GREVE DANS DES FILIERES SCIENTIFIQUES DE L’UNIVERSITE DE COCODY :Etouffer vite le brûlot avant que le campus ne s’embrase
Les étudiants de l’Université Félix Houphouët Boigny d’Abidjan, notamment ceux des Sciences physiques et de chimie, sont en grève depuis le 29 septembre dernier. Ils réclament l’équipement de leurs salles de travaux pratiques.
Les étudiants sont dans leur bon droit
Et au lieu de prêter une oreille attentive aux revendications de ces étudiants, les autorités ivoiriennes ont plutôt choisi de les réprimer. De quoi susciter la colère de ces derniers qui disent attendre depuis deux ans le matériel promis par les autorités. A dire vrai, les étudiants sont dans leur bon droit car le matériel ainsi que les laboratoires sont aussi importants que les amphithéâtres, sinon plus. Sans outils didactiques, l’enseignement ne peut-être de qualité. Et le gouvernement ivoirien ne saurait ignorer cela. D’ailleurs, s’il a injecté 111 milliards de F CFA dans les travaux de rénovation des universités du pays, après la crise post-électorale de 2010 à 2011, ce n’est certainement pas pour les beaux yeux des étudiants, mais plutôt par souci de faire de ces universités, de véritables temples du savoir. Faut-il le souligner, sous l’ère Gbagbo, les universités ivoiriennes étaient devenues des lieux où régnait la loi des coupe-coupe, des gourdins et les malversations en tous genres. Si fait que les étudiants étaient plus enclins à semer la violence et la pagaille qu’à se préoccuper des questions relatives à leur éducation. Cette grève s’inscrit dans l’ordre normal des choses car la Côte d’Ivoire est devenue un Etat de droit. Et dans un Etat de droit, on ne saurait empêcher des étudiants de faire grève, étant donné surtout la pertinence et la justesse de leurs revendications. L’équipement des salles des travaux pratiques a-t-il été pris en compte pendant la rénovation de l’Université de Cocody? Si oui, la somme destinée à ce volet a-t-elle été détournée à d’autres fins ? Cela n’est pas à exclure car on se rappelle que des soupçons de détournements avaient conduit au limogeage de certains responsables. L’Etat ivoirien attend-il que les fautifs remboursent avant de donner suite aux revendications des étudiants ? En tout cas, il a intérêt à étouffer vite ce brûlot avant que le campus ne s’embrase.
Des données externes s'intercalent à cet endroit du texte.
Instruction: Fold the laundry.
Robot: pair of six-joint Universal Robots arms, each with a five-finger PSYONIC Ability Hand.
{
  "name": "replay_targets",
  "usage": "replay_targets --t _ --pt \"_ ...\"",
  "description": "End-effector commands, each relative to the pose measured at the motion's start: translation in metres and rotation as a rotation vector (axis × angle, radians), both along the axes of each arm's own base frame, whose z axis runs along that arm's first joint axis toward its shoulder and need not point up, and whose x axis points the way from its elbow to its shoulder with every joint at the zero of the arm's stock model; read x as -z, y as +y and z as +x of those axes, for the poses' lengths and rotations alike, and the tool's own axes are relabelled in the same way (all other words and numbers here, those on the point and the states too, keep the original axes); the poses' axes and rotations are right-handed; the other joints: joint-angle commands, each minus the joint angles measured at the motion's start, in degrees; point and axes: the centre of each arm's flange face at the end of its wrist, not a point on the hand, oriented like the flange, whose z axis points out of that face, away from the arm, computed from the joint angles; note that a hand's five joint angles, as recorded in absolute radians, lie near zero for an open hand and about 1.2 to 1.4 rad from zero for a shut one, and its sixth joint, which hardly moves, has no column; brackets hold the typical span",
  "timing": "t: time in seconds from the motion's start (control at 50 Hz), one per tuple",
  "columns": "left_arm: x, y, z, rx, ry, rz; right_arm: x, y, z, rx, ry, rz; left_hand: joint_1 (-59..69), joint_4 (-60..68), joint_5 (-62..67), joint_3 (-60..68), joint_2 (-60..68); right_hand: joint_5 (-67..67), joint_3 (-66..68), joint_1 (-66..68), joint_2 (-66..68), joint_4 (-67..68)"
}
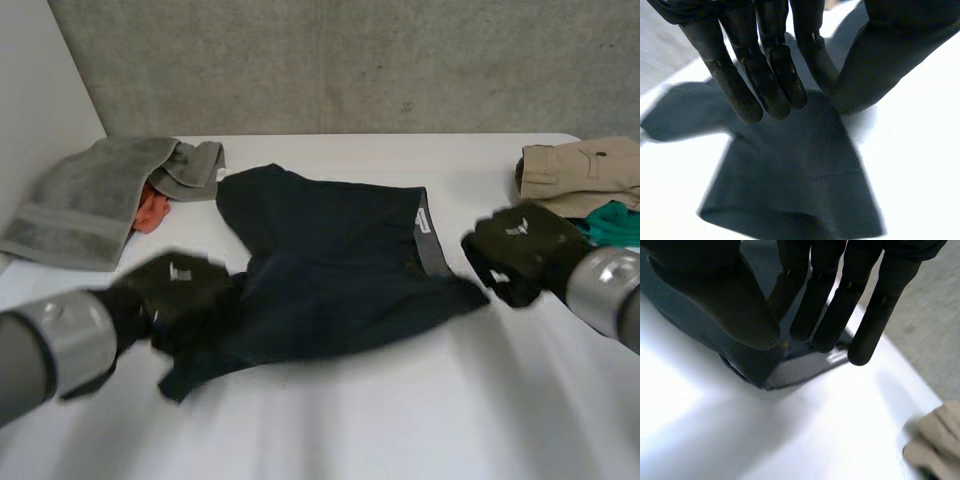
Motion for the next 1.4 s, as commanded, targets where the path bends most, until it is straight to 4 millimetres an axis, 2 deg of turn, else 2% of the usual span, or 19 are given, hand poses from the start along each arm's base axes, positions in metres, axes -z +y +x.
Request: replay_targets --t 0.02,0.1,0.2,0.22,0.28,0.34,0.36,0.4,0.42,0.44,0.5,0.54,0.6,0.8,0.88,1.12,1.18,1.22,1.4 --pt "-0.021 0.076 0.007 0.236 -0.105 0.215 -0.015 0.054 -0.025 -0.142 0.224 0.159 13.3 11.2 12.9 11.7 11.5 11.4 12.0 14.7 12.9 11.5" --pt "-0.027 0.075 0.007 0.277 -0.120 0.131 -0.017 0.054 -0.026 -0.211 0.220 0.118 13.3 11.2 12.9 11.7 11.5 11.4 12.0 14.7 12.9 11.5" --pt "-0.015 0.025 0.003 0.182 -0.115 0.052 -0.007 0.033 -0.020 -0.176 0.080 0.124 13.3 11.2 12.9 11.7 11.5 11.4 12.0 14.7 12.9 11.5" --pt "-0.013 0.018 0.002 0.169 -0.115 0.044 -0.006 0.029 -0.018 -0.171 0.064 0.113 13.3 11.2 12.9 11.7 11.5 7.0 7.7 10.3 8.6 7.2" --pt "-0.004 -0.006 -0.004 0.118 -0.125 0.023 0.001 0.016 -0.013 -0.128 0.002 0.083 13.3 11.2 12.9 11.7 11.5 -24.7 -24.0 -21.4 -23.2 -24.6" --pt "0.002 -0.020 -0.008 0.075 -0.125 0.021 0.006 0.010 -0.009 -0.091 -0.035 0.076 13.3 11.2 12.9 11.7 11.5 -43.4 -42.8 -40.1 -41.9 -43.3" --pt "0.006 -0.027 -0.009 0.043 -0.128 0.032 0.008 0.008 -0.007 -0.077 -0.056 0.076 13.3 11.2 12.9 11.7 11.5 -49.2 -48.5 -45.8 -47.6 -49.0" --pt "0.010 -0.030 -0.011 0.019 -0.126 0.047 0.010 0.009 -0.004 -0.075 -0.071 0.086 13.3 11.2 12.9 11.7 11.5 -49.2 -48.5 -45.9 -47.7 -49.1" --pt "0.015 -0.030 -0.013 -0.001 -0.124 0.069 0.013 0.011 -0.002 -0.086 -0.076 0.095 13.3 11.2 12.9 11.7 11.5 -49.1 -48.4 -45.7 -47.5 -48.9" --pt "0.016 -0.030 -0.014 -0.014 -0.119 0.074 0.015 0.012 -0.001 -0.092 -0.076 0.101 5.8 3.7 5.4 4.2 4.0 -48.9 -48.2 -45.5 -47.3 -48.7" --pt "0.017 -0.024 -0.016 -0.047 -0.098 0.069 0.023 0.013 0.001 -0.123 -0.059 0.090 -28.1 -30.2 -28.5 -29.7 -29.9 -48.5 -47.9 -45.2 -47.0 -48.4" --pt "0.017 -0.019 -0.015 -0.063 -0.092 0.058 0.030 0.012 0.002 -0.144 -0.041 0.094 -31.6 -33.7 -32.0 -33.2 -33.4 -46.4 -45.7 -43.0 -44.8 -46.2" --pt "0.016 -0.009 -0.012 -0.093 -0.099 0.025 0.047 0.013 0.003 -0.191 0.004 0.100 -53.3 -55.4 -53.7 -54.8 -55.1 -42.0 -41.3 -38.7 -40.4 -41.8" --pt "0.019 0.017 -0.003 -0.119 -0.096 -0.023 0.094 0.007 0.010 -0.253 0.026 0.094 -56.7 -58.8 -57.1 -58.2 -58.5 -32.6 -31.9 -29.2 -31.0 -32.4" --pt "0.020 0.023 -0.001 -0.126 -0.090 -0.019 0.103 0.002 0.012 -0.261 0.006 0.053 -56.7 -58.8 -57.1 -58.2 -58.5 -29.1 -28.4 -25.7 -27.5 -28.9" --pt "0.014 0.026 0.001 -0.147 -0.059 -0.028 0.118 -0.009 0.022 -0.246 -0.073 -0.009 -56.7 -58.8 -57.1 -58.2 -58.5 -12.9 -12.2 -9.6 -11.4 -12.7" --pt "0.014 0.025 0.002 -0.151 -0.057 -0.034 0.119 -0.009 0.024 -0.246 -0.074 -0.005 -56.7 -58.8 -57.1 -58.2 -58.5 -2.8 -2.1 0.5 -1.3 -2.7" --pt "0.014 0.024 0.002 -0.155 -0.054 -0.035 0.117 -0.011 0.025 -0.245 -0.076 -0.012 -56.7 -58.8 -57.1 -58.2 -58.5 11.3 12.0 14.7 12.9 11.5" --pt "0.016 0.022 0.002 -0.164 -0.055 -0.046 0.102 -0.016 0.033 -0.244 -0.136 0.004 -56.3 -58.5 -56.8 -57.9 -58.2 11.4 12.0 14.7 12.9 11.5"
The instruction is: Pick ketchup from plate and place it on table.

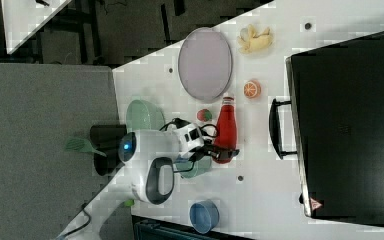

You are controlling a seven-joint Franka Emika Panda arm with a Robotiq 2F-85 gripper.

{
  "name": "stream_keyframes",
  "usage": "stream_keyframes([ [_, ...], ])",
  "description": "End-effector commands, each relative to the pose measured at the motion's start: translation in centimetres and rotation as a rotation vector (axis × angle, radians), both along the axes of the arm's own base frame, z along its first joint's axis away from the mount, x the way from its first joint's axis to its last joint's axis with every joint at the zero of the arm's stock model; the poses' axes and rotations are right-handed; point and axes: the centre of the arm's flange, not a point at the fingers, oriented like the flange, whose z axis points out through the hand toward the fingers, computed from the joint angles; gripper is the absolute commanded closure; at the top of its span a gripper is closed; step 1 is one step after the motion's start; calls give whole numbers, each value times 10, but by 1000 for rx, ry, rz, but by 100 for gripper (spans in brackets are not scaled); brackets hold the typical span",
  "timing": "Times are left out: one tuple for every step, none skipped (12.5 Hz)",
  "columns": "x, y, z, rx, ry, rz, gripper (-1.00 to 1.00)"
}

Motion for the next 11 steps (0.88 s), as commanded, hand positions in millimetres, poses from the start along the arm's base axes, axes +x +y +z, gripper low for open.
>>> stream_keyframes([
  [21, 7, 14, -6, -115, -31, -36],
  [19, 8, 9, -5, -113, -31, -56],
  [18, 9, 7, -4, -110, -28, -78],
  [21, 11, 11, -4, -123, -24, -100],
  [25, 13, 21, -4, -141, -19, -100],
  [28, 15, 32, -5, -146, -16, -100],
  [32, 16, 49, -7, -156, -35, -100],
  [39, 17, 71, -10, -163, -89, -100],
  [43, 20, 98, -15, -154, -142, -100],
  [48, 24, 128, -21, -143, -183, -100],
  [53, 28, 162, -25, -152, -229, -100],
])
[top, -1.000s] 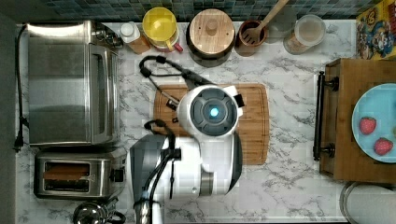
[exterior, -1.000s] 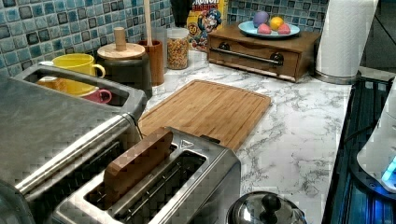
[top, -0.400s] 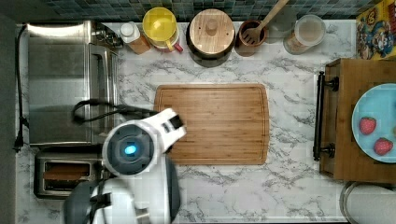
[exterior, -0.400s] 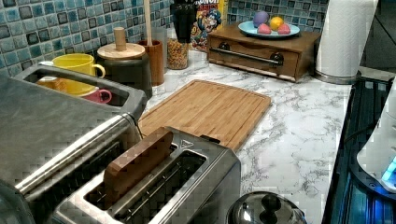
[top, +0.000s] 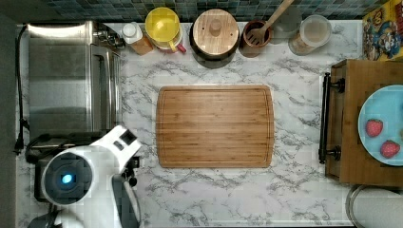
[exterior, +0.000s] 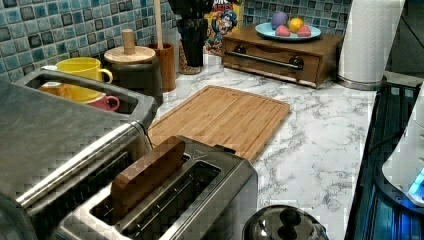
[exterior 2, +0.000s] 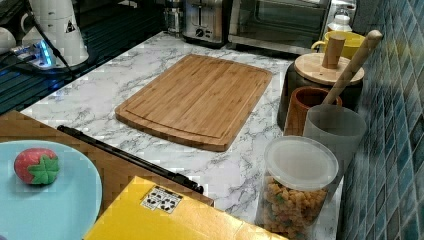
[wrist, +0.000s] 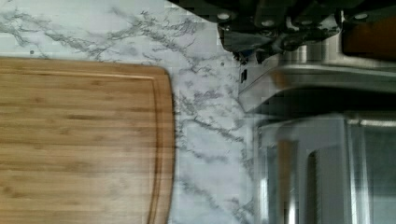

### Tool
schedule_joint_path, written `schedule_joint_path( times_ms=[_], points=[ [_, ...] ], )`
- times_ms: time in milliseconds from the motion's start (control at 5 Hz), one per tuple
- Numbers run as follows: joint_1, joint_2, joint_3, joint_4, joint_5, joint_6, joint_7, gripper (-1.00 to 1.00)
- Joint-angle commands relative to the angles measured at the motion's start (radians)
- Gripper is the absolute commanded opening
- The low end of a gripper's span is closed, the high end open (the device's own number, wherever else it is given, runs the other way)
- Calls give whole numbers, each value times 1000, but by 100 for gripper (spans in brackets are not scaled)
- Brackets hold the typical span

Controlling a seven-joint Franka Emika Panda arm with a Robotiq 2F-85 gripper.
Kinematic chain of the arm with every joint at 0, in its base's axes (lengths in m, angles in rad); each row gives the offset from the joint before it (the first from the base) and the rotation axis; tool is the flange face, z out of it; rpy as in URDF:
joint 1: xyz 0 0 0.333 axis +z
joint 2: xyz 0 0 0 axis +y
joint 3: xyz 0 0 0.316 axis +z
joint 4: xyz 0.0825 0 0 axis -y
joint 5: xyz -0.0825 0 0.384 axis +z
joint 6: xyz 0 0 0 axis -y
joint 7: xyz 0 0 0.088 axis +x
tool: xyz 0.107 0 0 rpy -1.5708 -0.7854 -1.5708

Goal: Turn on the toaster.

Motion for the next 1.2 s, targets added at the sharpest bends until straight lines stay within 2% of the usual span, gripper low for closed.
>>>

L’émergence ne pourra être réalisée sans des hommes bien formés
On le sait, sous nos tropiques, la solidarité estudiantine est très forte et si ce problème de matériel perdure, les étudiants d’autres filières pourraient bien prêter main forte à leurs camarades en difficultés. C’est dire que la voie de la répression que le pouvoir a adoptée pourrait aggraver la situation car comme le dit l’adage, ce n’est pas à un vieux singe qu’on apprend à faire la grimace. On ne le sait que trop, les étudiants ivoiriens n’ont pas peur de la répression. Bien au contraire, plus on les brutalise, plus ils donnent de la voix. Et le contexte sociopolitique s’y prête. Certains hommes politiques, pour peu que le pouvoir prête le flanc, n’hésiteront pas à récupérer cette grogne estudiantine. Et le pouvoir ivoirien est bien placé pour savoir les conséquences que peut entraîner la colère d’étudiants instrumentalisés.
Il y a donc urgence que le régime de Alassane Ouattara revoie sa copie car s’il n’y prend garde, l’embellie économique dont il est fier aujourd’hui pourrait être mise à mal. Et puis, il est évident que l’émergence tant prônée par certains dirigeants africains, ne pourra être réalisée sans des hommes bien formés. Tous les pays développés ont fait de l’éducation une priorité. La voie du développement et du progrès passe absolument par là. Et la Côte d’Ivoire ne saurait feindre de l’ignorer.